The neck contains vital organs, including large vessels, the trachea, and nerves, within a confined space. A penetrating neck injury (PNI) can directly jeopardize airway patency, oxygenation, and the circulatory status. Definitive airway management and surgical hemostasis are key lifesaving treatments in this important trauma subset.
PNI is not commonly seen in developed countries, especially a PNI involving the posterior neck [1–3]. Cervical musculoligamentous structures, including the nuchal, interspinous, and flavum ligaments, play a significant role in maintaining spine stability [4–6]. Deficits of these restraints can cause cervical spine subluxation and dislocation secondary to neck movement [4–6], requiring special anesthetic consideration. To the best of our knowledge, however, no detailed information regarding airway management in patients with direct cervical ligament rupture by an edged weapon is available in the literature. Therefore, we present our experience with a case of self-inflicted profound posterior neck muscle laceration involving nuchal, interspinous, and flavum ligament disruption.

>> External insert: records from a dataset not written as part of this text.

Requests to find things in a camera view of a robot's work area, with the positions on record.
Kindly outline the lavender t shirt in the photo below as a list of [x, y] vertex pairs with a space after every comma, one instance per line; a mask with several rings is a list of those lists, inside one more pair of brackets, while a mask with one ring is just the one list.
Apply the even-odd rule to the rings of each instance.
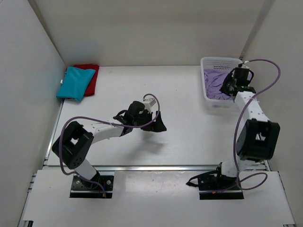
[[209, 99], [232, 100], [232, 97], [220, 91], [220, 88], [222, 87], [228, 73], [228, 71], [217, 69], [204, 70], [205, 92]]

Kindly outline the red t shirt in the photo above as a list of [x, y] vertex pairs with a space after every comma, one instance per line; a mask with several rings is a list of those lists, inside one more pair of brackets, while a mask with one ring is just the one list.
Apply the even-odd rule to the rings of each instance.
[[95, 94], [95, 87], [98, 77], [99, 65], [97, 64], [75, 64], [74, 67], [82, 69], [82, 70], [95, 70], [95, 73], [84, 93], [84, 96], [93, 96]]

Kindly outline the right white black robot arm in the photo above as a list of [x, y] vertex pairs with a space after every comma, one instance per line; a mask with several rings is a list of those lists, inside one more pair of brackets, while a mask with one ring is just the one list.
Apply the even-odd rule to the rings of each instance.
[[244, 64], [239, 64], [224, 79], [221, 92], [233, 98], [241, 111], [236, 124], [244, 121], [242, 130], [236, 129], [233, 141], [233, 159], [218, 166], [213, 176], [213, 185], [218, 189], [229, 183], [237, 183], [240, 172], [248, 166], [270, 160], [275, 152], [280, 125], [264, 114], [250, 86], [254, 73]]

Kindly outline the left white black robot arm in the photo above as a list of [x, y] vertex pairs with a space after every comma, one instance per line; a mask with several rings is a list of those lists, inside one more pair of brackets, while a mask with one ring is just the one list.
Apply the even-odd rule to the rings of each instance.
[[134, 128], [150, 132], [166, 131], [160, 110], [157, 110], [153, 117], [152, 107], [156, 103], [155, 98], [144, 99], [142, 102], [133, 101], [127, 110], [122, 110], [113, 117], [114, 123], [98, 122], [84, 126], [72, 121], [64, 129], [63, 137], [55, 141], [52, 151], [63, 164], [77, 173], [80, 182], [88, 190], [101, 190], [105, 184], [99, 172], [86, 159], [91, 145], [102, 140], [122, 137]]

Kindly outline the teal t shirt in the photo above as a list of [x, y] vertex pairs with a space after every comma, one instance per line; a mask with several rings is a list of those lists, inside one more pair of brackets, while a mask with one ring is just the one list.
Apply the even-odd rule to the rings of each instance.
[[67, 67], [63, 83], [57, 92], [56, 97], [74, 99], [75, 101], [80, 102], [83, 99], [95, 72], [94, 69], [84, 70], [72, 66]]

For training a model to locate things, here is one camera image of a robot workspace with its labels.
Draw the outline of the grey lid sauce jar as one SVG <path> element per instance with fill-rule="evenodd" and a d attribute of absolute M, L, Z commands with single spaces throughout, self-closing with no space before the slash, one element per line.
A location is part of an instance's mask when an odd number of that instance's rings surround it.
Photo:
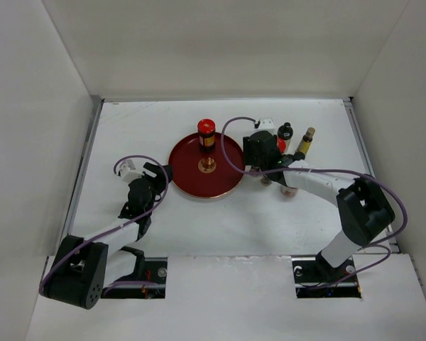
<path fill-rule="evenodd" d="M 281 185 L 280 191 L 286 197 L 295 197 L 298 193 L 298 188 L 294 188 L 291 186 Z"/>

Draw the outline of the yellow label gold cap bottle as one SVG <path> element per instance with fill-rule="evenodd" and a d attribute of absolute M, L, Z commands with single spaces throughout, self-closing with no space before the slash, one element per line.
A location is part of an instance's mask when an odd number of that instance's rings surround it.
<path fill-rule="evenodd" d="M 295 150 L 295 158 L 297 160 L 305 159 L 307 152 L 310 149 L 313 136 L 315 135 L 315 128 L 309 127 L 305 134 L 302 136 L 296 150 Z"/>

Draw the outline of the tall red lid chili jar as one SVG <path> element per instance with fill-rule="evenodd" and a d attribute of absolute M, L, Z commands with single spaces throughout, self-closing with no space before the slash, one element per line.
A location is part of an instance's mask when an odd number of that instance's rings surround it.
<path fill-rule="evenodd" d="M 201 149 L 210 153 L 215 148 L 216 125 L 211 119 L 201 119 L 197 124 L 197 133 Z"/>

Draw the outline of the small black cap spice jar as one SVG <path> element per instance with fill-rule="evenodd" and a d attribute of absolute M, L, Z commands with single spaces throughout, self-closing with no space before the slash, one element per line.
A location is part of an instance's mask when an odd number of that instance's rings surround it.
<path fill-rule="evenodd" d="M 271 184 L 271 181 L 270 181 L 267 177 L 262 177 L 262 179 L 261 179 L 261 183 L 262 183 L 264 186 L 269 186 L 269 185 Z"/>

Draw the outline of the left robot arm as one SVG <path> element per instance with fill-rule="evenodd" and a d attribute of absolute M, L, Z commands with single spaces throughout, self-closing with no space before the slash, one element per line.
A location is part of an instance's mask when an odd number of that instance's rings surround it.
<path fill-rule="evenodd" d="M 165 297 L 167 260 L 148 258 L 132 244 L 148 231 L 173 180 L 173 168 L 149 161 L 138 172 L 125 160 L 114 172 L 129 187 L 117 221 L 90 237 L 67 235 L 40 283 L 41 296 L 86 310 L 101 298 Z"/>

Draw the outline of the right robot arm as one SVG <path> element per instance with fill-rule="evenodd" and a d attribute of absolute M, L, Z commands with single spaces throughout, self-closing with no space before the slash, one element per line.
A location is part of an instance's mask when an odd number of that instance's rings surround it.
<path fill-rule="evenodd" d="M 338 276 L 345 261 L 395 219 L 381 187 L 366 174 L 344 178 L 334 171 L 317 172 L 301 152 L 282 154 L 276 136 L 268 131 L 244 137 L 243 147 L 244 163 L 267 172 L 270 181 L 299 188 L 337 207 L 342 229 L 316 256 L 315 273 L 323 281 Z"/>

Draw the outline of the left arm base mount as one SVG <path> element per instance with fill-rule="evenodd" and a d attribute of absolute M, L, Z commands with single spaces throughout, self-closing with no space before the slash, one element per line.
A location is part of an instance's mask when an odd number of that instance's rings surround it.
<path fill-rule="evenodd" d="M 168 277 L 167 258 L 143 258 L 133 273 L 104 287 L 103 299 L 164 299 Z"/>

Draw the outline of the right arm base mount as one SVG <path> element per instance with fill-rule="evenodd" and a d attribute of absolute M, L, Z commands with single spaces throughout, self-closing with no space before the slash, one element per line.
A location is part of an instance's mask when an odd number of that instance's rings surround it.
<path fill-rule="evenodd" d="M 292 258 L 295 295 L 297 298 L 361 298 L 355 263 L 348 259 L 339 268 L 322 272 L 314 257 Z"/>

A 63-year-old Japanese man attempted to cut off his head with a rusty sickle immediately after drinking a copious amount of alcohol. On admission to our emergency department (ED), he was in the supine position and manually immobilized by several paramedics. A physical examination revealed gross exposure of his posterior vertebral column and active bleeding from lacerated tissues (Fig. 1a, b; image obtained in the operating room). Manual pressure hemostasis was provided but was unsuccessful, and our patient developed serious hypovolemic shock. His initial vital signs recorded in our ED were as follows: body temperature, 34.0 °C; heart rate, 140 beats/min; blood pressure, not measurable (the femoral artery was faintly palpable but the radial artery was not); and respiratory rate, 30 breaths/min. He was restless, and his conscious level was 9 on the Glasgow Coma Scale (E2V2M5). His extremities were cool and wet, but no trauma was evident. Our patient was in obvious distress, preventing us from performing a detailed neurological examination. His breath smelled of alcohol. He was lean and did not have a short neck or micrognathia; he showed no signs of restricted mouth opening. The remainder of the physical examination, including assessment of his thorax, abdomen, and pelvis, was normal. He had no history of medication or allergies.

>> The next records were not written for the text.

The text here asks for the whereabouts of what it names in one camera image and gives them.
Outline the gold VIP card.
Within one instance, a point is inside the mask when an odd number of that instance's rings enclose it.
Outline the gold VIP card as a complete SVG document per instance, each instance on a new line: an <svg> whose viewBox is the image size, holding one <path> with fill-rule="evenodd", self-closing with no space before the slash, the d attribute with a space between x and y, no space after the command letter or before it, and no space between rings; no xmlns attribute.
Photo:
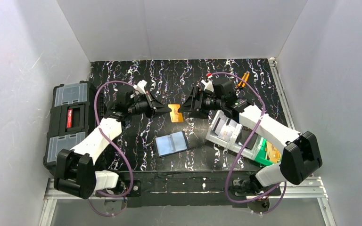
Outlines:
<svg viewBox="0 0 362 226"><path fill-rule="evenodd" d="M171 109L170 118L172 123L183 122L182 113L178 112L180 105L179 104L169 104L168 107Z"/></svg>

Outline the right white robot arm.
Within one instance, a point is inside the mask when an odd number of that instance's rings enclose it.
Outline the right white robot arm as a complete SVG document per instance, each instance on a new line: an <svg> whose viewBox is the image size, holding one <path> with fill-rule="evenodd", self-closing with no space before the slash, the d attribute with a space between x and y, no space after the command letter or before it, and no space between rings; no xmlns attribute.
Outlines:
<svg viewBox="0 0 362 226"><path fill-rule="evenodd" d="M229 119L252 129L282 152L279 163L266 166L250 176L248 187L260 189L288 181L299 185L322 166L316 136L300 133L271 118L245 98L237 96L235 84L202 80L204 88L194 87L178 111L193 118L207 118L211 110L220 110Z"/></svg>

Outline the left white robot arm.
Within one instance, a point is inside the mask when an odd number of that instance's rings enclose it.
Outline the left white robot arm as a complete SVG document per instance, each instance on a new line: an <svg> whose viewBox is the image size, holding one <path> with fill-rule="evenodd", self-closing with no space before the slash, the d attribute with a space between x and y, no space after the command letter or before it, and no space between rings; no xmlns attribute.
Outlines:
<svg viewBox="0 0 362 226"><path fill-rule="evenodd" d="M101 85L94 96L93 110L96 127L80 143L71 149L62 149L55 165L54 188L58 191L88 199L94 192L116 188L119 175L109 170L97 170L96 162L108 145L111 145L123 158L130 174L128 190L121 194L126 196L133 186L133 172L125 154L113 142L121 135L126 121L134 115L144 114L148 118L155 118L171 112L171 109L162 104L145 89L147 82L139 81L131 85L121 81L117 98L112 107L108 108L102 118L98 113L98 100L102 89L112 84L111 81Z"/></svg>

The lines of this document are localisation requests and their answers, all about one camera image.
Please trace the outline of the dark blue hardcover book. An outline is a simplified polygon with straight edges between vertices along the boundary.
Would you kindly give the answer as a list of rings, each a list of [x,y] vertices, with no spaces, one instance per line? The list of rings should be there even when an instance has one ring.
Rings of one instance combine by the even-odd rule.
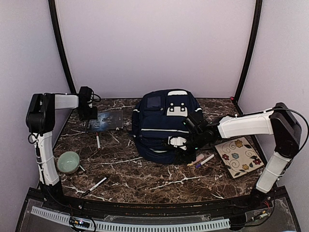
[[[86,132],[103,132],[123,128],[123,111],[111,110],[99,112],[97,119],[86,123]]]

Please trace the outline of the navy blue backpack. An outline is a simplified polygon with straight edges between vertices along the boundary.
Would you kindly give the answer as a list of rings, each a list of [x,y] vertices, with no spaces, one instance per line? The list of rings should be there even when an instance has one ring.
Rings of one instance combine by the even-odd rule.
[[[203,119],[193,94],[184,89],[165,89],[147,93],[132,112],[132,132],[141,157],[160,164],[176,164],[176,149],[166,147],[169,136],[192,140],[184,122],[190,114]]]

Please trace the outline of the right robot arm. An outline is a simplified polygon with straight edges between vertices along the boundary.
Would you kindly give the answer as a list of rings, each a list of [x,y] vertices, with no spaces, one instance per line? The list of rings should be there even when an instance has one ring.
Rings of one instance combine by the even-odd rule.
[[[169,138],[168,143],[181,148],[185,153],[193,153],[208,143],[219,139],[238,136],[272,135],[275,141],[274,152],[255,183],[246,205],[256,210],[265,202],[278,179],[284,175],[295,156],[301,151],[302,128],[294,117],[296,111],[279,102],[273,108],[239,116],[223,116],[213,121],[198,120],[190,114],[182,121],[188,129],[187,138]]]

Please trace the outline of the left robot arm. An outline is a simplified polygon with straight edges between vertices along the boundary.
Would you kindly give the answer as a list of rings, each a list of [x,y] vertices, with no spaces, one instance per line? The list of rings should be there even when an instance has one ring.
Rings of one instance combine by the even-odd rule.
[[[94,102],[101,97],[90,87],[81,87],[78,93],[37,93],[33,94],[26,115],[28,142],[34,145],[39,169],[40,184],[47,190],[61,189],[61,181],[56,171],[52,137],[56,123],[56,111],[77,109],[81,121],[97,119],[98,109]]]

The need for immediate definitive airway management and surgical hemostasis was apparent. While several people maintained manual in-line stabilization and pressure hemostasis of his head and neck, anesthesia was induced in our ED. Alternative ventilation and intubation equipment, including a supraglottic airway device, video laryngoscope, and surgical airway device, was set up, and we performed rapid-sequence intubation (RSI) with intravenously administered fentanyl (1 μg/kg), ketamine (1 mg/kg), and rocuronium (1 mg/kg) using a conventional laryngoscope. Direct laryngoscopy provided a Cormack–Lehane grade 1 view and revealed neither airway distortion nor edema. An endotracheal tube (inner diameter, 7.0 mm) passed his vocal cords easily. Computed tomography revealed air in his spinal canal, suggesting that the dura mater was perforated (Fig. 2).

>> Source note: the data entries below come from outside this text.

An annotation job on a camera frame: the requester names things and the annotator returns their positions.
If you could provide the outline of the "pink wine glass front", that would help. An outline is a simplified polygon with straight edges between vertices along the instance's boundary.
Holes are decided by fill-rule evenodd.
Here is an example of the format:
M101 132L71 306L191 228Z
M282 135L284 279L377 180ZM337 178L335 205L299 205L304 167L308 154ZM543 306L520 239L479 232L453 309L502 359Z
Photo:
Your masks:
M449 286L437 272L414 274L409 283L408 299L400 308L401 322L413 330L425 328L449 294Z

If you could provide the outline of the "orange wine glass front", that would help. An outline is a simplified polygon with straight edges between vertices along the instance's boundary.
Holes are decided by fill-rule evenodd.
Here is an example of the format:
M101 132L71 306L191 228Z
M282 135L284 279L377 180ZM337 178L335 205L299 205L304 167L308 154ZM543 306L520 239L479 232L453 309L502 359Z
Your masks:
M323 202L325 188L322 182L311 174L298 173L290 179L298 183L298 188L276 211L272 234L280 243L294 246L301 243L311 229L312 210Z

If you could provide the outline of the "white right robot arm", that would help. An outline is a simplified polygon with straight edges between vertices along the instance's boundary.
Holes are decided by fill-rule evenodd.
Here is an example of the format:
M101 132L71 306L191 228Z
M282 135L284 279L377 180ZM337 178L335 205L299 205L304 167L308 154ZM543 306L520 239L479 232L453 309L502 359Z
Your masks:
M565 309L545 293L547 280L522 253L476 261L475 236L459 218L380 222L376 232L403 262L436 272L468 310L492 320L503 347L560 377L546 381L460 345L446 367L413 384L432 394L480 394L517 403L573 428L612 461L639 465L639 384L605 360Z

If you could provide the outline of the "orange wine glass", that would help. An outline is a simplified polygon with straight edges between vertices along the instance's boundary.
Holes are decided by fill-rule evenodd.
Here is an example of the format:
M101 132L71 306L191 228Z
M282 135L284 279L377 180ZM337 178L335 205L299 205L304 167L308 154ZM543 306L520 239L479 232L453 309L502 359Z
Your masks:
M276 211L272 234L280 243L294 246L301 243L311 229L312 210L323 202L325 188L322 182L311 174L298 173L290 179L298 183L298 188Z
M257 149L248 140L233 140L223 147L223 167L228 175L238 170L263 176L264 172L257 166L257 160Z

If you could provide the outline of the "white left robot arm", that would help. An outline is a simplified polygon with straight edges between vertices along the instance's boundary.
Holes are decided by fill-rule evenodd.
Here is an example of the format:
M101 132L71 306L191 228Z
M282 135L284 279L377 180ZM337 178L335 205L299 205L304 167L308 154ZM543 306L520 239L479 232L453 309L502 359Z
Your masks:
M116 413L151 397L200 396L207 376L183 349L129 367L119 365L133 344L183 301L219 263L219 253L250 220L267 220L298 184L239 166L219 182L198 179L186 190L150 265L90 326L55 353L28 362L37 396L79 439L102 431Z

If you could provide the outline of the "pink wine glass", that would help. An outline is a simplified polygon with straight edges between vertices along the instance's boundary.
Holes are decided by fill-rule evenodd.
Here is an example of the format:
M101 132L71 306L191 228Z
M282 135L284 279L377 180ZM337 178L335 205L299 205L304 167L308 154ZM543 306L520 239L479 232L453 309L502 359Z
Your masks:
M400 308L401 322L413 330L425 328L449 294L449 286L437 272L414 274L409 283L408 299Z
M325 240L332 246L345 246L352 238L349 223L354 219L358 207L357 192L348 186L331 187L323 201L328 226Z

Surgical exploration revealed laceration of the interspinous and flavum ligaments between his fourth and fifth cervical vertebrae, and the dura mater was exposed (Fig. 3). Fortunately, neither major cerebrospinal fluid leakage nor vertebral artery injury was present. Therefore, surgical repair of the dura mater and large vessels was not required. The major source of bleeding was oozing from lacerations of the trapezius and splenius muscles of his neck; bleeding from both sites was surgically controlled. The facet joints were also intact, which convinced us that cervical stability could be ensured if wound repair and external fixation were provided. After copious irrigation, fascia and soft tissue repair, and cervical collar installation, our patient was admitted to our intensive care unit where he was maintained on controlled ventilation. An examination using a flexible fiberscope the following day revealed neither airway distortion nor edema, allowing successful extubation. His vocal cord movement was also normal. A neurological examination revealed no deficits. He was treated with intravenously administered cefazolin for 3 days to prevent surgical site infection. On day 5, he was transferred to our psychiatric department. The cervical collar was removed on day 14. After further psychiatric evaluation and treatment, he was discharged home and returned to normal activity. At his outpatient follow-up appointment 6 months later, he was neurologically intact and had no neck deformity, including kyphosis or torticollis.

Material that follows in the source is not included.